Kentucky School Board Chairman Accused of Cheating On GED Exam
In the annals of the strange and wacky things that transpire on local school boards, this one from Kentucky merits a mention.
The Kentucky state police is alleging that the chairman of the Knox County School Board cheated on his GED exam by having someone else take the test for him.
You read that right.
The state police says that it has surveillance footage showing the chairman, Dexter Smith, appearing at the Jackson County Adult Education Center on March 30 to take a GED exam, speaking to an employee, and then leaving. It appears that the employee then takes the test for Smith, according to media reports.
The Lexington Herald-Leader also reported that an adult education teacher at the center had admitted to taking the test for Smith, who was elected to the school board in 2012.
You may be wondering: shouldn't a school board member have a high school diploma or a GED?
According to the Associated Press, Kentucky law does require school board members who get at least $75 a day in expenses to hold a high school diploma or GED. And, according to the AP, Smith, who had dropped out of high school at the age of 17, signed an affidavit when he first ran for office, attesting that he, in fact, had met the requirements to be a school board member.
Fast forward a few years later when questions about Smith started to surface.
In December 2015, the state board of education reported, after an investigation, that Smith and another board member, Merrill Smith, had "improper involvement in personnel matters and in the day-to-day operation of schools," according to the Herald-Leader. Superintendent Kelly Sprinkles was also found to have violated rules about hiring, according to the paper.
Amid a contentious meeting last month, the board voted not to renew Sprinkles' contract, and Smith was among those who voted to get rid of Sprinkles.
That's when residents started narrowing in on Smith and scrutinizing his qualifications, according to the AP. To quell the tide, Smith responded by posting a copy of a diploma he got from Nation High School on Facebook.

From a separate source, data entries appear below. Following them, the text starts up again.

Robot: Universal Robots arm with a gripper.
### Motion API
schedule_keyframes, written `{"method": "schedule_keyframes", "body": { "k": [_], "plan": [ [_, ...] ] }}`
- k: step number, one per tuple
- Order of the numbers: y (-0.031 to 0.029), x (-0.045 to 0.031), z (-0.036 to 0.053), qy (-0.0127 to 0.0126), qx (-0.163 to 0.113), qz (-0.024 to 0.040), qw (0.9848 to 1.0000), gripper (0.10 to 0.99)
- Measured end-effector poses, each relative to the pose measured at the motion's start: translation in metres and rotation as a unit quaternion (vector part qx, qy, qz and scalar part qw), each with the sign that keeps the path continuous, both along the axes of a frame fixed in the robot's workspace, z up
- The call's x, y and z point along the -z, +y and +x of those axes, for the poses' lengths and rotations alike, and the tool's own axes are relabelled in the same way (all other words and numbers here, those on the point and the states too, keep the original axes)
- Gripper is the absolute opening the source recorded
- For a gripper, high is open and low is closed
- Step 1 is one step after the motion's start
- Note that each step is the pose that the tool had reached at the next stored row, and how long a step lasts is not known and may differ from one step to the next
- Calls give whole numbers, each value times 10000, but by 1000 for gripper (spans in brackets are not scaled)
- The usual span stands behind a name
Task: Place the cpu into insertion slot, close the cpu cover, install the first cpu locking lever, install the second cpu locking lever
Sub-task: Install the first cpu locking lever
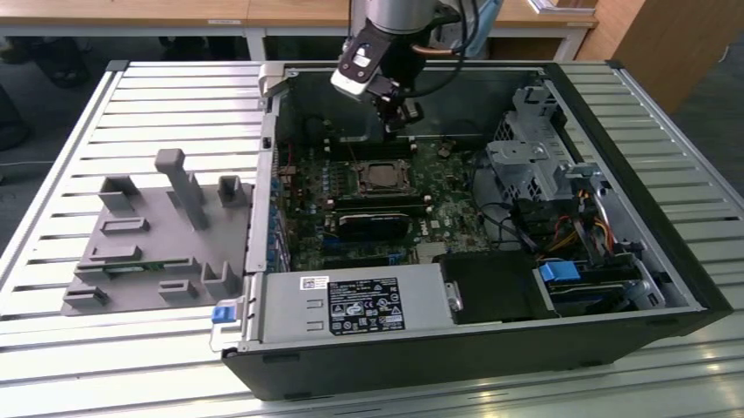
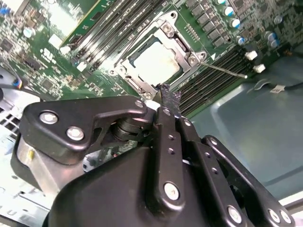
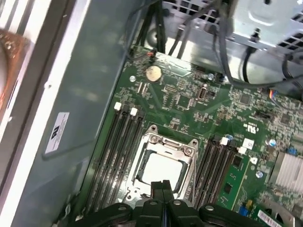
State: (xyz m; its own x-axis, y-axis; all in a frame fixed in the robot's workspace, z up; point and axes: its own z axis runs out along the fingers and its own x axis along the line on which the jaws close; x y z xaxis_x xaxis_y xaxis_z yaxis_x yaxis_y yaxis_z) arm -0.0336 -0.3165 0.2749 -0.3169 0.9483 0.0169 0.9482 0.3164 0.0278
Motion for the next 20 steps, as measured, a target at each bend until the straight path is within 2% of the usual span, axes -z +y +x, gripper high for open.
{"method": "schedule_keyframes", "body": {
  "k": [5,10,15,20],
  "plan": [
    [0,1,1,0,-424,0,9991,110],
    [0,1,1,0,-880,0,9961,110],
    [0,2,1,0,-1329,0,9911,110],
    [0,2,1,0,-1778,0,9841,110]
  ]
}}
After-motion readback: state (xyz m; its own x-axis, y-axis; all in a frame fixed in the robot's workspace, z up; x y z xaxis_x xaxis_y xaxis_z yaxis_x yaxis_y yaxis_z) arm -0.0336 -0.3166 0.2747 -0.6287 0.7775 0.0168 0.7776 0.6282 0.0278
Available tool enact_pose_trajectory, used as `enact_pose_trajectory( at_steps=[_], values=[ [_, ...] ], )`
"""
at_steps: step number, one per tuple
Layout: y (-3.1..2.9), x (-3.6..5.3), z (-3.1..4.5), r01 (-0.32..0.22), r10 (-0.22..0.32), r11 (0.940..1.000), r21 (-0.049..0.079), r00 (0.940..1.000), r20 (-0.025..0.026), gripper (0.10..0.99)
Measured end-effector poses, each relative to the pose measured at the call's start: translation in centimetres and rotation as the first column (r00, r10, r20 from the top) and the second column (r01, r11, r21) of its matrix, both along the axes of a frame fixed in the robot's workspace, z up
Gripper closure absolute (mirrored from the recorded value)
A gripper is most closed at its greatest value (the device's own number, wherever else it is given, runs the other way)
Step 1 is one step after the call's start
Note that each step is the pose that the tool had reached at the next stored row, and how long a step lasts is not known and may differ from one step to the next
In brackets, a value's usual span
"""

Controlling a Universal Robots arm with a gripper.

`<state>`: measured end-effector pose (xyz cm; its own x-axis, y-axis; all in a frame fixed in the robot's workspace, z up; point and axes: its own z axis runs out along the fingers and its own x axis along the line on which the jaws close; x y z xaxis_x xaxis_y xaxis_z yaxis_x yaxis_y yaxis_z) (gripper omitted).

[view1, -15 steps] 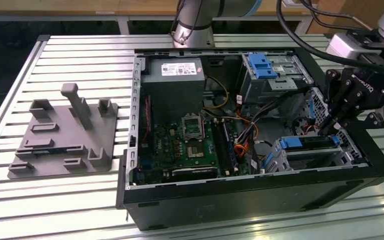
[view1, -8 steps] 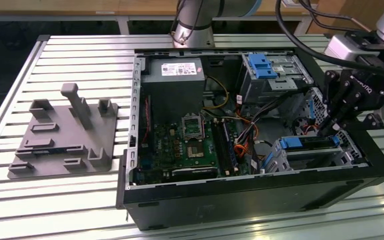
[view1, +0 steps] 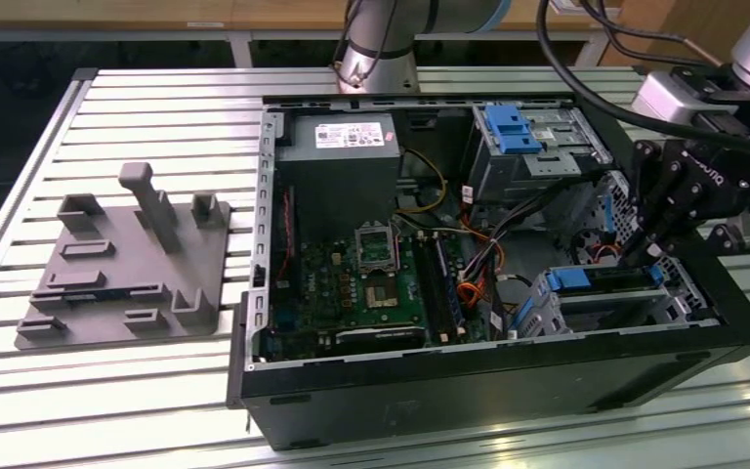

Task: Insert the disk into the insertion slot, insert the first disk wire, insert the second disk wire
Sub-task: 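Insert the first disk wire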

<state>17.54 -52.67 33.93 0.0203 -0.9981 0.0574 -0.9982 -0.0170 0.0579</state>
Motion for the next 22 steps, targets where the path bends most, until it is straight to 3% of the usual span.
enact_pose_trajectory(
  at_steps=[22],
  values=[
    [0.0, 0.0, -0.58, 0.0, 0.0, 1.0, 0.0, 1.0, -0.0001, 0.922]
  ],
)
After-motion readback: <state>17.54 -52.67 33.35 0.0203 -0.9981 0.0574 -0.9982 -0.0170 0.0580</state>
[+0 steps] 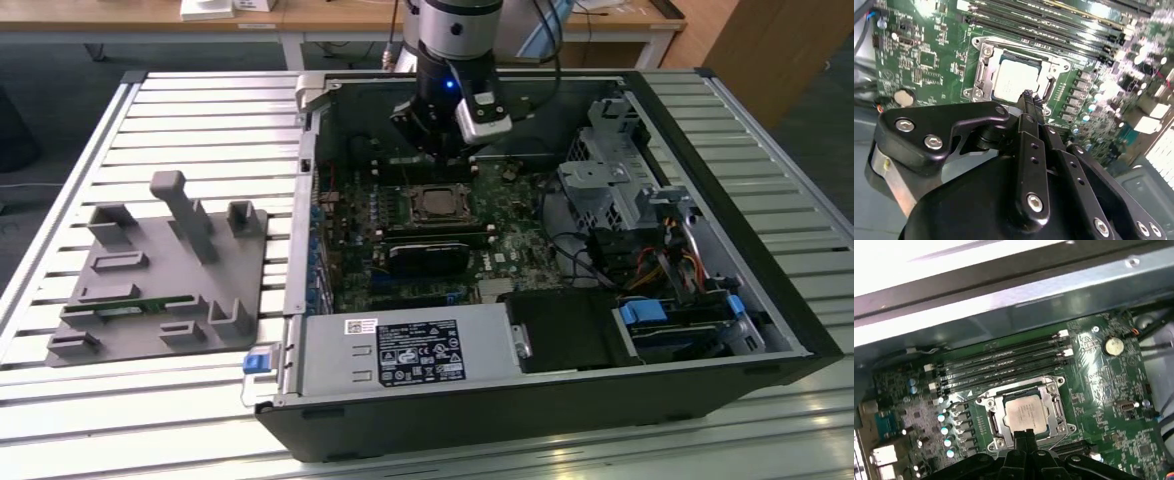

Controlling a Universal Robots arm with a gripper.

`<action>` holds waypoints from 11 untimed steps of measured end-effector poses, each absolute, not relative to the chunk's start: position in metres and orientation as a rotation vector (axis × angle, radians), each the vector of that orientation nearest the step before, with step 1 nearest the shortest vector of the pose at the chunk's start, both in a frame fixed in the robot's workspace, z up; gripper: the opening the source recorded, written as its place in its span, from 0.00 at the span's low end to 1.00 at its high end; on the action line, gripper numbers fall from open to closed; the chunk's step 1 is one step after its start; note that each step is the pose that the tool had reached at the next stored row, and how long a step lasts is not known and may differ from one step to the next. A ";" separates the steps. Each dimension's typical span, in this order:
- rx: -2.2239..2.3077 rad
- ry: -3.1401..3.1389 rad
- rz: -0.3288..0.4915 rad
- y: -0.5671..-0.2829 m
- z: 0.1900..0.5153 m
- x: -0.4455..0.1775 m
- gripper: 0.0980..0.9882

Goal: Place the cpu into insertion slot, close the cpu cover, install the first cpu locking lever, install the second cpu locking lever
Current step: 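Install the first cpu locking lever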

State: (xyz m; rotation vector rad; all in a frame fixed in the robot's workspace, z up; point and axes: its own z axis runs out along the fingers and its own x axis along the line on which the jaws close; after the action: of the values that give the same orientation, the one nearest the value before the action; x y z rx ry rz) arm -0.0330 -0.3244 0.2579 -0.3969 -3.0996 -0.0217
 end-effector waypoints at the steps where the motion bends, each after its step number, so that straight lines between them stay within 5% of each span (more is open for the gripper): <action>1: -0.369 -3.103 -0.021 -0.324 0.258 -0.033 0.01; 11: -0.118 -3.120 -0.045 -0.324 0.257 -0.033 0.01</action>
State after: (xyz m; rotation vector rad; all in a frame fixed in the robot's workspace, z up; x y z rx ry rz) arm -0.0330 -0.3244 0.2572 -0.1177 -3.1204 -0.0453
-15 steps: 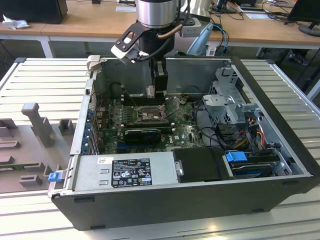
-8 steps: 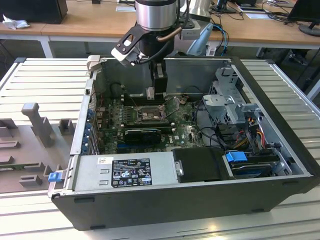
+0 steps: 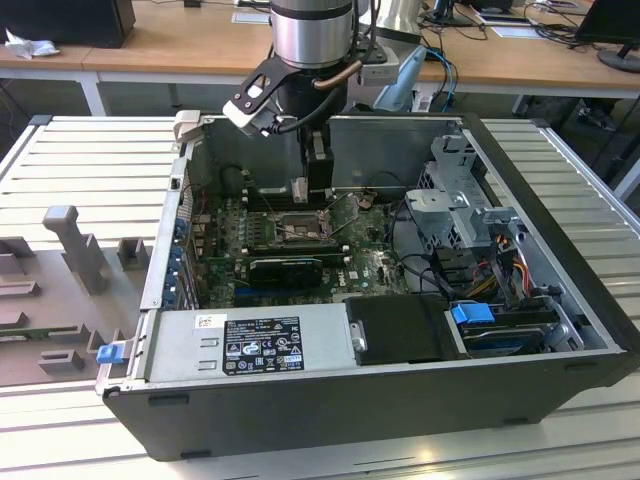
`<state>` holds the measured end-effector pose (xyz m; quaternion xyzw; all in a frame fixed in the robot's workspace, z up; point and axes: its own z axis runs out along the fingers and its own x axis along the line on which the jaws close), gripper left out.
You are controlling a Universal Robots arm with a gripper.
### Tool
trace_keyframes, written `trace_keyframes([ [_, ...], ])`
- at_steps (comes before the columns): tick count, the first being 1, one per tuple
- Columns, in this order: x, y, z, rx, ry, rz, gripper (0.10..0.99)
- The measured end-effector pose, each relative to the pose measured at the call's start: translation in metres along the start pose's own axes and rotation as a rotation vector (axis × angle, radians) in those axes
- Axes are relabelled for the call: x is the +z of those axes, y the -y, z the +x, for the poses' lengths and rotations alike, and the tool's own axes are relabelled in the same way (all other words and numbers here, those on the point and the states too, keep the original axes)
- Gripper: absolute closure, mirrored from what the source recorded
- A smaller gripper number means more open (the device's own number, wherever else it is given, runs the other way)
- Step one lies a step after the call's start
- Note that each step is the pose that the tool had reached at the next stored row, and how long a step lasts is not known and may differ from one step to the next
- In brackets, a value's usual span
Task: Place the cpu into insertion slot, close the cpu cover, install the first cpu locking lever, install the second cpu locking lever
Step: 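Place the cpu into insertion slot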
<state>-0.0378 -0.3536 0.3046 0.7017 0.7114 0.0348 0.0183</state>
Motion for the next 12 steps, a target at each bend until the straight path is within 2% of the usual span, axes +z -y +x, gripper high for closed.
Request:
trace_keyframes([
  [12, 0.0107, 0.0008, 0.0001, 0.003, 0.0003, 0.010, 0.553],
])
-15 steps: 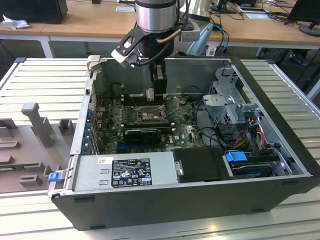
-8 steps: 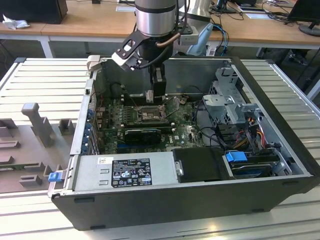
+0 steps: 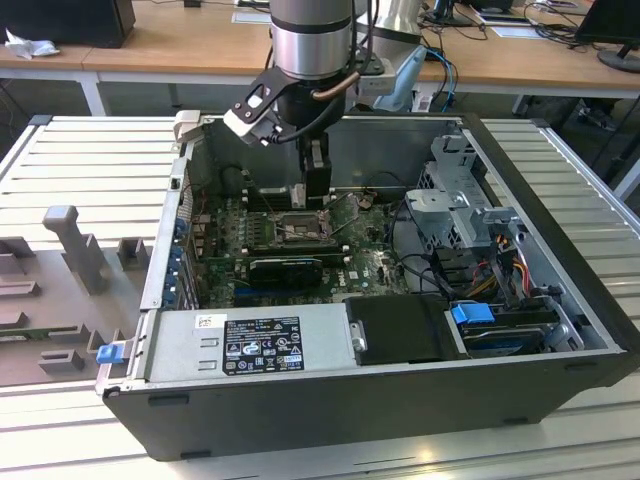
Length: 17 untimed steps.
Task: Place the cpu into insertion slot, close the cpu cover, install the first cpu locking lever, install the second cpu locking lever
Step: 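Place the cpu into insertion slot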
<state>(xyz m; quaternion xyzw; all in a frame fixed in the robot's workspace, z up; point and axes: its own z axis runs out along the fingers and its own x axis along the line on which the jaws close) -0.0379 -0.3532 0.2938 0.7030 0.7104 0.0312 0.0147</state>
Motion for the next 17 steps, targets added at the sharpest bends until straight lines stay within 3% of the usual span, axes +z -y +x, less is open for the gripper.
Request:
trace_keyframes([
  [8, 0.0093, 0.0006, 0.0005, 0.002, -0.0005, 0.001, 0.553],
  [10, 0.0174, 0.0012, 0.0031, 0.003, -0.0004, 0.001, 0.553],
  [17, 0.0330, 0.0030, 0.0083, 0.020, 0.0007, 0.001, 0.553],
])
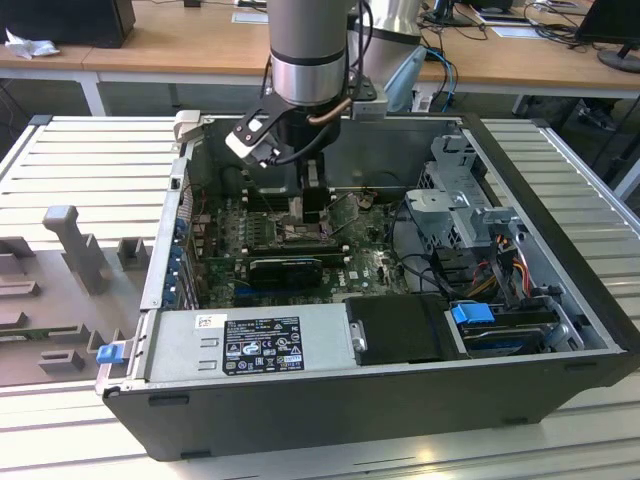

That only made things worse. Nation High School is not accredited by the Better Business Bureau, and a local paper said it was a "diploma mill" and a scam, according to the AP. And if you Google the school, you also get a PR Newswire release from 2011 trumpeting that the school offers "high school diplomas for a tuition fee as low as $289."
Smith was supposed to take the GED test to lay to rest questions about his education qualifications.
Now, in addition to the state police investigation into the alleged cheating on the GED exam, the state's attorney general is also looking into the matter of his diploma. The Kentucky Department of Education also "has an open investigation into numerous allegations regarding the Knox County Schools," a spokeswoman for the agency told the Associated Press.
The district told the AP that the employee who allegedly took the exam for Smith had retired amid the district investigation. The Herald-Leader also reports that the police are investigating whether Smith had committed perjury.